_Required work:_ In the records that follow, find each line with the word "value" and copy it.

_Records supplied:_
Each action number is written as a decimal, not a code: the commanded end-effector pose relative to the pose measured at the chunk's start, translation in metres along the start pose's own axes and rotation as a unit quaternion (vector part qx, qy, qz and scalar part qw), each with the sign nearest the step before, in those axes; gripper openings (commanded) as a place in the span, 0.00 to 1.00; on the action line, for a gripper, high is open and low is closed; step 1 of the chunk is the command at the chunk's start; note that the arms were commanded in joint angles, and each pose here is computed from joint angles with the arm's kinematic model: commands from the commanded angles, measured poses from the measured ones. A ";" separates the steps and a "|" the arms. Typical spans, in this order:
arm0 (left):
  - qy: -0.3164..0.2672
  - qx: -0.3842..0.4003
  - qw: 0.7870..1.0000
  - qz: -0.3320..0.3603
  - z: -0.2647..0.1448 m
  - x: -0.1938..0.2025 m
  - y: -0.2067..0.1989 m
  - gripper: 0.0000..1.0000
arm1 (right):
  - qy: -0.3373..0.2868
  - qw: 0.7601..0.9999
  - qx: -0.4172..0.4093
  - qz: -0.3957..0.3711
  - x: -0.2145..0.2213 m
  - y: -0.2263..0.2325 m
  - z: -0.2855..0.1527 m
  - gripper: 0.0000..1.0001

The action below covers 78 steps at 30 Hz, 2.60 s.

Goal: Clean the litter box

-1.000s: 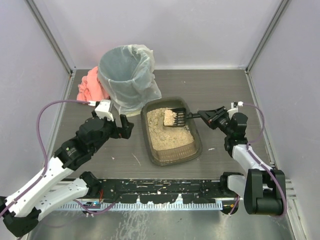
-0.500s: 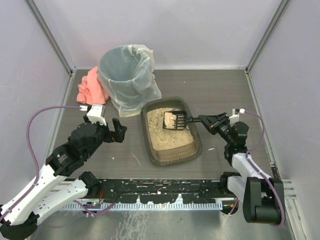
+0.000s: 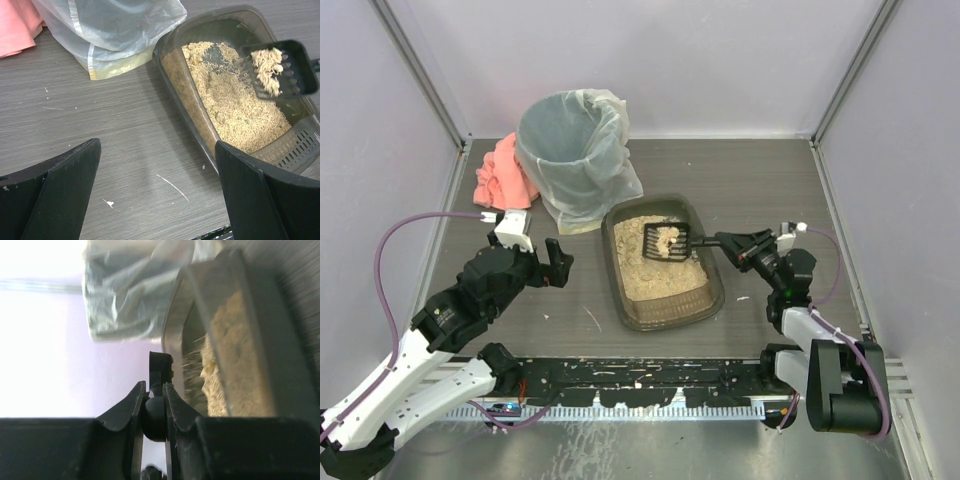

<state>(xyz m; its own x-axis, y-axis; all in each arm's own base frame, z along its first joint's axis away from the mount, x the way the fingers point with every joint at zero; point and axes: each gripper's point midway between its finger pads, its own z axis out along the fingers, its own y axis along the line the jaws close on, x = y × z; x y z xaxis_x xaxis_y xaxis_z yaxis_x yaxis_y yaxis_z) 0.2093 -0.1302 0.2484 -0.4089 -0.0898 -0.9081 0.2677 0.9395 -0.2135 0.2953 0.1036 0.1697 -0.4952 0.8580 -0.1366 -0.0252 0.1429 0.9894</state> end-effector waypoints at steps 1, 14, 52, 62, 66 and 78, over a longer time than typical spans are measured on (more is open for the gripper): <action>-0.020 -0.001 1.000 -0.011 -0.002 -0.009 0.000 0.98 | 0.035 0.996 -0.070 -0.036 0.018 0.040 0.004 0.01; -0.013 0.001 1.000 -0.007 -0.002 -0.004 0.001 0.98 | 0.029 0.996 -0.068 -0.053 0.010 0.044 0.000 0.01; -0.005 -0.021 1.000 -0.012 -0.007 0.007 0.013 0.98 | 0.005 0.999 -0.034 -0.033 0.009 0.029 0.011 0.01; 0.000 -0.022 1.000 -0.012 -0.010 0.008 0.014 0.98 | 0.045 0.996 -0.037 -0.071 0.020 0.037 0.019 0.01; -0.003 -0.028 1.000 -0.014 -0.011 0.008 0.017 0.98 | 0.048 0.996 -0.051 -0.060 0.013 0.048 0.022 0.01; 0.042 -0.034 0.998 -0.021 -0.015 0.036 0.023 0.98 | 0.006 0.993 -0.063 -0.095 -0.023 0.123 0.043 0.01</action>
<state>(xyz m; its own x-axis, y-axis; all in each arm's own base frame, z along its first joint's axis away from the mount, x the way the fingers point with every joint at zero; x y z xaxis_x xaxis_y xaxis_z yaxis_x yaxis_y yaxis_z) 0.1920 -0.1086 0.2257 -0.4631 -0.0870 -0.8820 0.2082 0.9566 -0.2037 0.3250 0.1284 0.2363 -0.5491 0.7936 -0.2621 -0.1275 0.2305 0.9647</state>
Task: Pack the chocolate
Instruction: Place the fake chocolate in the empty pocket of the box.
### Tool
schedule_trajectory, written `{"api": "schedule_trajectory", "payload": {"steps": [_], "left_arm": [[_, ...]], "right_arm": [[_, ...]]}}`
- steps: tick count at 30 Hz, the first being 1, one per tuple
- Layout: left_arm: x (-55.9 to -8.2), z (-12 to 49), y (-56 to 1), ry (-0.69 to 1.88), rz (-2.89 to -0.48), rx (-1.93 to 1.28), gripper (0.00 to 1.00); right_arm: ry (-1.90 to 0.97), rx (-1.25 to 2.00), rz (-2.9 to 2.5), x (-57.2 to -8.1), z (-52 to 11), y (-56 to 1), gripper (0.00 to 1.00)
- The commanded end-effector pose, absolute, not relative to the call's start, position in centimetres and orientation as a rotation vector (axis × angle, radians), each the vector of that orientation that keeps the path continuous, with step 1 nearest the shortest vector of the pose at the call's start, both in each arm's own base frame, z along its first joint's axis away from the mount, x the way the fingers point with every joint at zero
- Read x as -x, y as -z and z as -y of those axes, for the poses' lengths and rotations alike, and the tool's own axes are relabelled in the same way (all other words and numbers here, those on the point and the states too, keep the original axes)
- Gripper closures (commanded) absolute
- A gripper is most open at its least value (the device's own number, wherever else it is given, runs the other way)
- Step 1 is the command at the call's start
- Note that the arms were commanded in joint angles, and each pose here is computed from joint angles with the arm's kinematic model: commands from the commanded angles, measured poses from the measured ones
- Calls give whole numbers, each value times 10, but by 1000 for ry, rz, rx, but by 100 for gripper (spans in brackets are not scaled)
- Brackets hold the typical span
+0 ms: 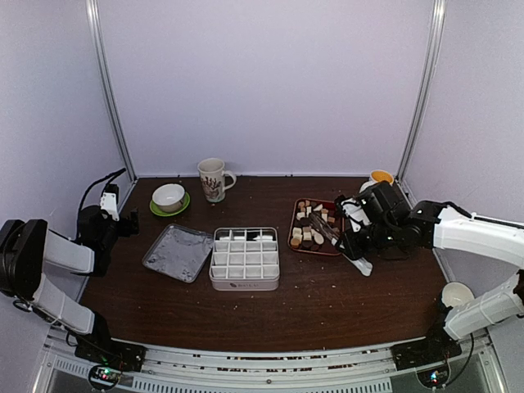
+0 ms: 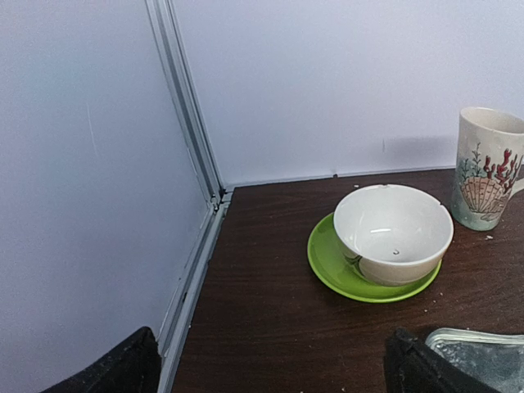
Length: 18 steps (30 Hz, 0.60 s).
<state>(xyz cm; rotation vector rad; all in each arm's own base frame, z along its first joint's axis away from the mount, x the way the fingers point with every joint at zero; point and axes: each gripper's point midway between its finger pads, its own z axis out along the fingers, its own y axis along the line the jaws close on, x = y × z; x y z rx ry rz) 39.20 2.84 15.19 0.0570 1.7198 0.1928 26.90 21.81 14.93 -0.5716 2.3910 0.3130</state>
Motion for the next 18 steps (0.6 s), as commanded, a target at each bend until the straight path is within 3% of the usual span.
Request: {"api": "schedule_trajectory", "payload": {"steps": [1, 18], "left_arm": [[-393, -30, -163, -201, -1668, -65, 2], [-393, -30, -163, -201, -1667, -65, 2]], "right_arm": [[-275, 506, -2419, -260, -198, -146, 71], [-218, 441, -2509, -258, -181, -119, 71]]}}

_Written reply:_
- A gripper is most open at its least value (the device's own number, wherever else it is given, runs the other way)
- Calls give whole numbers, each value times 10, but by 1000 for ry, rz, rx, but by 100 for gripper (spans in brackets are not scaled)

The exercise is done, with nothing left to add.